Good catch! Will add some logic for separating out the IDPPSolver.run and constructor kwargs
src/atomate2/common/jobs/neb.py
Outdated
| """ | ||
| if interpolation_method == NebInterpolation.LINEAR: | ||
| return endpoints[0].interpolate( | ||
| endpoints[1], nimages=num_images, **interpolation_kwargs |
There was a problem hiding this comment.
I have seen that the pymatgen interpolate method behaves in a somewhat weird way: nimages+1 structures are returned: https://github.com/materialsproject/pymatgen/blob/f9d9fe8e0ce09ef30cc03bcc4e9937d27afd5a6a/src/pymatgen/core/structure.py#L2443
So you get a set of structures which is not nimages in total nor nimages plus the initial and final structure. Which I found quite unexpected.

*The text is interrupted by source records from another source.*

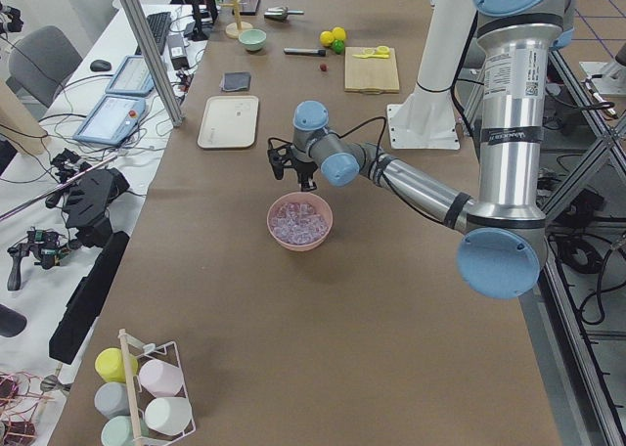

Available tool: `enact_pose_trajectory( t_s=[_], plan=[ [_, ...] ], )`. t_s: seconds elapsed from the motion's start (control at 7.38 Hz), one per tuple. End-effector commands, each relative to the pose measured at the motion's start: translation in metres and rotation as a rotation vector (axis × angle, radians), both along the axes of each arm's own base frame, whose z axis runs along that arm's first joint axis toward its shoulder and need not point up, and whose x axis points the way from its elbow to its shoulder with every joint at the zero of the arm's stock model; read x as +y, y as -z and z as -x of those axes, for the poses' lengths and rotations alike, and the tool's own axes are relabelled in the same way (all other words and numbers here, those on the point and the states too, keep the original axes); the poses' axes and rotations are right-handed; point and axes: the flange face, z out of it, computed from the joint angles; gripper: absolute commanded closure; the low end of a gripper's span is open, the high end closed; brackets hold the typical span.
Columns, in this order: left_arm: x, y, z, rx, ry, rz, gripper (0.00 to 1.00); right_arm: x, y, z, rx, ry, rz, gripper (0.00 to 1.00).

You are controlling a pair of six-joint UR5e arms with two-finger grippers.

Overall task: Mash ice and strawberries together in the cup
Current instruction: 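Carry the ice cube with the left gripper over the blue cup and release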

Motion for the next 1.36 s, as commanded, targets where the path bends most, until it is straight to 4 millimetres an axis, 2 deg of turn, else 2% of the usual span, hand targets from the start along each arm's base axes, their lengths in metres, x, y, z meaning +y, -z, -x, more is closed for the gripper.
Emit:
enact_pose_trajectory(
  t_s=[0.0, 0.14, 0.27, 0.41, 0.54, 0.68, 0.81, 1.08, 1.22],
  plan=[
    [-0.011, 0.075, -0.059, 0.068, -0.036, -0.024, 1.0, -0.002, 0.004, 0.001, -0.001, 0.002, -0.008, 0.0],
    [-0.026, 0.123, -0.087, 0.06, -0.043, 0.002, 1.0, -0.002, 0.005, 0.0, -0.001, 0.0, -0.012, 0.0],
    [-0.028, 0.164, -0.127, 0.037, -0.054, -0.003, 1.0, -0.002, 0.004, 0.001, -0.001, 0.002, -0.01, 0.0],
    [-0.008, 0.177, -0.175, 0.006, -0.081, -0.042, 1.0, -0.003, 0.005, 0.0, -0.001, 0.001, -0.013, 0.0],
    [-0.004, 0.187, -0.205, -0.002, -0.099, -0.069, 1.0, -0.004, 0.007, 0.001, -0.001, 0.004, -0.019, 0.0],
    [-0.014, 0.207, -0.23, 0.003, -0.108, -0.074, 1.0, -0.005, 0.007, 0.001, 0.001, 0.006, -0.022, 0.0],
    [-0.004, 0.222, -0.256, 0.005, -0.129, -0.088, 1.0, -0.005, 0.007, 0.001, 0.001, 0.006, -0.024, 0.0],
    [0.005, 0.24, -0.288, -0.001, -0.138, -0.112, 1.0, -0.004, 0.007, 0.001, 0.001, 0.007, -0.023, 0.0],
    [0.013, 0.243, -0.295, 0.005, -0.153, -0.116, 1.0, -0.005, 0.007, 0.001, 0.001, 0.007, -0.025, 0.0]
  ],
)
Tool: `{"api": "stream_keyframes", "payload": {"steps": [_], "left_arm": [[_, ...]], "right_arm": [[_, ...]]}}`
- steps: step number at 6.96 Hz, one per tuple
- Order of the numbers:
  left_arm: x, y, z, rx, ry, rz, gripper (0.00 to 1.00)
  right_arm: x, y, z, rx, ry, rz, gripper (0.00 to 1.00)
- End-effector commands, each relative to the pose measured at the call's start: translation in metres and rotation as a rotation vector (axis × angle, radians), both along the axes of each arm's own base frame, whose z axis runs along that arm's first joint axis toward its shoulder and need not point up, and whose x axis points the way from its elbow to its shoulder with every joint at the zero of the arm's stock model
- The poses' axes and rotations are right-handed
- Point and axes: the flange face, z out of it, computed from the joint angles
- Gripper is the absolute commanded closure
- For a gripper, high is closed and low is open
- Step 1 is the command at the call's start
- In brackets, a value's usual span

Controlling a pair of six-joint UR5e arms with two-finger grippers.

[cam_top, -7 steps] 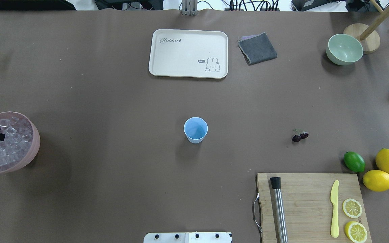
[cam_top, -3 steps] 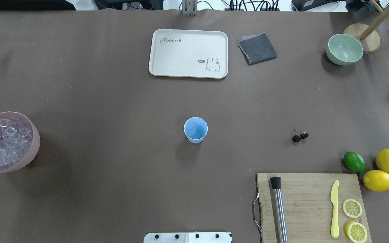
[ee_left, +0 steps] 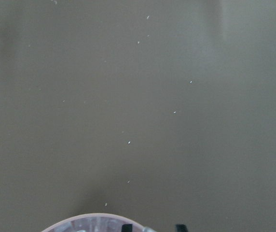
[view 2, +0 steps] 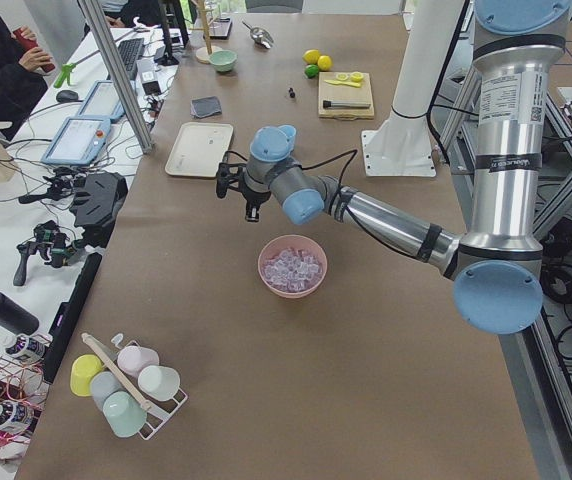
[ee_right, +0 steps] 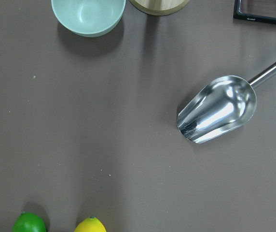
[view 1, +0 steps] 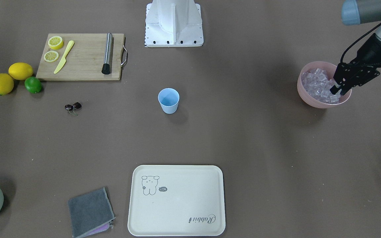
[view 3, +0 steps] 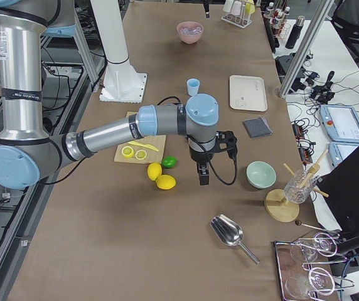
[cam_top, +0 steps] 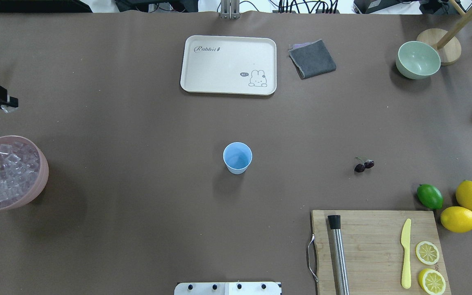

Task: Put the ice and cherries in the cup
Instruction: 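Lift the left gripper from the bowl and carry it toward the blue cup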

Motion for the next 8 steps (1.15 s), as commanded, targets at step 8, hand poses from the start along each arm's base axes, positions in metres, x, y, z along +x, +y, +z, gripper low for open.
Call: {"api": "stream_keyframes", "payload": {"steps": [8], "left_arm": [[0.338, 0.057, -0.257, -0.010, 0.116, -0.135, 1.00]], "right_arm": [[-0.001, 0.000, 0.000, 0.002, -0.004, 0.001, 0.00]]}}
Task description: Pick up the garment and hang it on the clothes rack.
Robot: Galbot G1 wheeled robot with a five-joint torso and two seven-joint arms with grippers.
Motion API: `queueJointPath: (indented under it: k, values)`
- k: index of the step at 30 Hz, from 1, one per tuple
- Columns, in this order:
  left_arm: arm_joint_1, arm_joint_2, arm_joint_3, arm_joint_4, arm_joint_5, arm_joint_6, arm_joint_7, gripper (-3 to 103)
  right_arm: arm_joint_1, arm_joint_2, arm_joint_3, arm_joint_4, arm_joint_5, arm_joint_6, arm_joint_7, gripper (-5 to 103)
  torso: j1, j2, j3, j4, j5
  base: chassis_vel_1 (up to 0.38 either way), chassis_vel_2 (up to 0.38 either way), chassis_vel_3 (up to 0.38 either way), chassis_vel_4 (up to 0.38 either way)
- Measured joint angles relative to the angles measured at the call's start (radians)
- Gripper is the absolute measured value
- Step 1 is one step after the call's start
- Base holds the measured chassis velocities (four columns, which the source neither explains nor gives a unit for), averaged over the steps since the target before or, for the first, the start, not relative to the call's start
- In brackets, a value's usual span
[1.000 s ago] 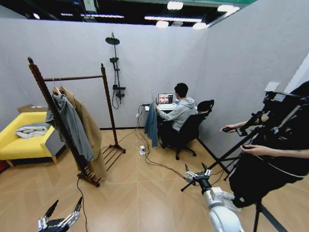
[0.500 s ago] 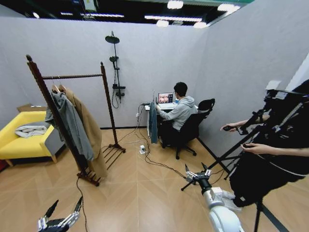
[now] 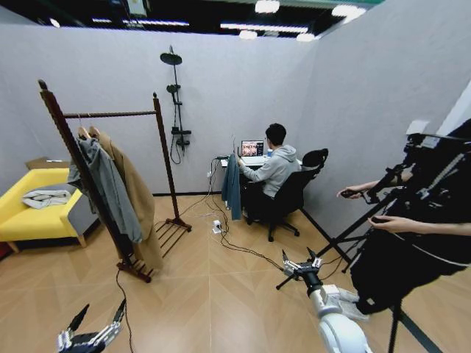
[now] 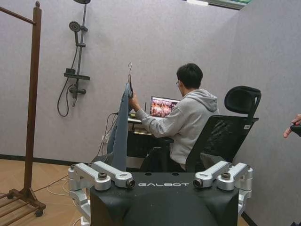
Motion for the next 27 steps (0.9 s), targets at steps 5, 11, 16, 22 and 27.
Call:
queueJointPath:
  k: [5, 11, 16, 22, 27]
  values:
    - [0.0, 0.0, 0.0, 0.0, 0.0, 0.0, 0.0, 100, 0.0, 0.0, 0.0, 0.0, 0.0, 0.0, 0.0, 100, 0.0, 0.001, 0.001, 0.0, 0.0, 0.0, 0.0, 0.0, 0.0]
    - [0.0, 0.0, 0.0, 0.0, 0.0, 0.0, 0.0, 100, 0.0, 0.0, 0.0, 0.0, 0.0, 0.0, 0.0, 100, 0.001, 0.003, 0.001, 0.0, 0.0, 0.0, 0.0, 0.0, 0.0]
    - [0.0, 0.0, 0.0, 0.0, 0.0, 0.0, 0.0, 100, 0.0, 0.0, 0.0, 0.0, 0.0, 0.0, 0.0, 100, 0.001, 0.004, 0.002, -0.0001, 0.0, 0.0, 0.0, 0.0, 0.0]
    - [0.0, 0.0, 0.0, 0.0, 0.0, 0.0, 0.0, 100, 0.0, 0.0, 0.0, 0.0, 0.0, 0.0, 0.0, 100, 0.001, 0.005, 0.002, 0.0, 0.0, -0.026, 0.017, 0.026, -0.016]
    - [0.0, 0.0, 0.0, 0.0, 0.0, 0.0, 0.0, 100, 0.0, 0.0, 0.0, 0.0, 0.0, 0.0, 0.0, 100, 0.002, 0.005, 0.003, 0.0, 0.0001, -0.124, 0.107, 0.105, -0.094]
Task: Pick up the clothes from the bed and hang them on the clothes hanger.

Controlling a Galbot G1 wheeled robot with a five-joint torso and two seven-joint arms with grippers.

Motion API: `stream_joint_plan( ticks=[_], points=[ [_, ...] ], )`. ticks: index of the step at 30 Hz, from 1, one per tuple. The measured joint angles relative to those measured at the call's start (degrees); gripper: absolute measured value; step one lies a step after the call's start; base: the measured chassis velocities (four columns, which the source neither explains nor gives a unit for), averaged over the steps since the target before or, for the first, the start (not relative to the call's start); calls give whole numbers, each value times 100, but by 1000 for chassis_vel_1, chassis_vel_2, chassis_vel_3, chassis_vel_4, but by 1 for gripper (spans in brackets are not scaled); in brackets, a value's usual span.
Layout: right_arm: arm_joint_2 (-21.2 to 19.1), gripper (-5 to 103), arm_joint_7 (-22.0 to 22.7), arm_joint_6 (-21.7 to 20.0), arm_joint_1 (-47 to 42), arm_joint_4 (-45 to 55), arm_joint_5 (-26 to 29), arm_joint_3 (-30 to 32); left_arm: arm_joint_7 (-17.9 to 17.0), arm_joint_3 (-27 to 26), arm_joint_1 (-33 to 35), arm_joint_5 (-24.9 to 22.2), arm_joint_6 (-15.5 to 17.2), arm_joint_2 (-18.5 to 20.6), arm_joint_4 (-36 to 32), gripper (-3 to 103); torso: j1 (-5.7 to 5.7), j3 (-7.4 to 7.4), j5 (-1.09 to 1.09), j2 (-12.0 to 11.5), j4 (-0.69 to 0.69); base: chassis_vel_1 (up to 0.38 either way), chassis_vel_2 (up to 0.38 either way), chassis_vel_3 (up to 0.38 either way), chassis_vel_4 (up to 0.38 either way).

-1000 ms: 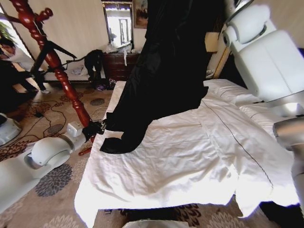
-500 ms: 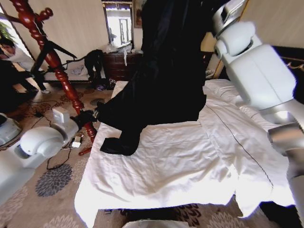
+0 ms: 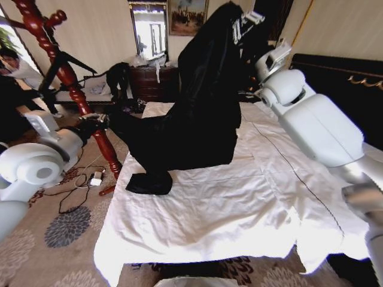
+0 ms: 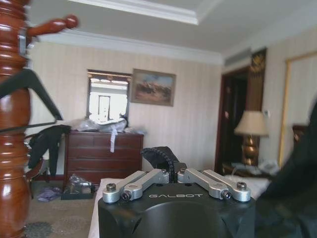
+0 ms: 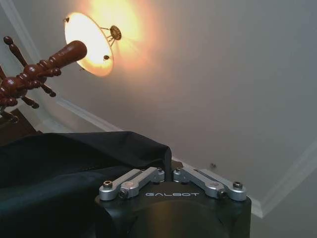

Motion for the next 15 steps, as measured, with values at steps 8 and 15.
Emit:
stream_joint_plan(
  ticks=[8, 15],
  points=[
    [-139, 2, 171, -121, -246, 255, 364, 154, -52, -733, 53, -410, 0, 83, 132, 2, 0, 0, 0, 0, 2, 0, 0, 0, 0],
    [-232, 2, 440, -469, -530, 1145, 2122, 236, -23, -1059, 38, -638, -29, 353, 210, 2, 0, 0, -2, 0, 3, 0, 0, 0, 0]
  ],
)
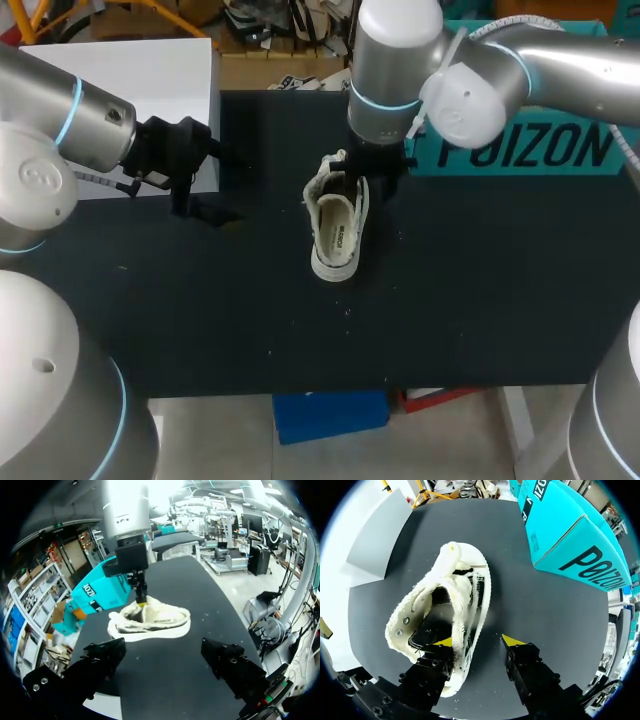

In addition this is at variance with what the IDPPSolver does. In that case a total of nimages+2 structures is returned.
So the meaning of nimages varies depending on the inteprolation method.
I would suggest passing num_images+1 to interpolate. This would maintain consistency among the methods and would also seem more reasonable.
|
@gpetretto thanks for reviewing and testing! |
|
Thanks @gpetretto! Have drafted up the ASE NEB from endpoints maker, still needs to be incorporated with the forcefields. I'll get back to this next week |
Thanks a lot for putting all of this together! |
gpetretto
left a comment
There was a problem hiding this comment.
Sorry if this comes as a second round of comments, but I have now tested also the VASP and ApproxNEB and encountered a few issues there as well.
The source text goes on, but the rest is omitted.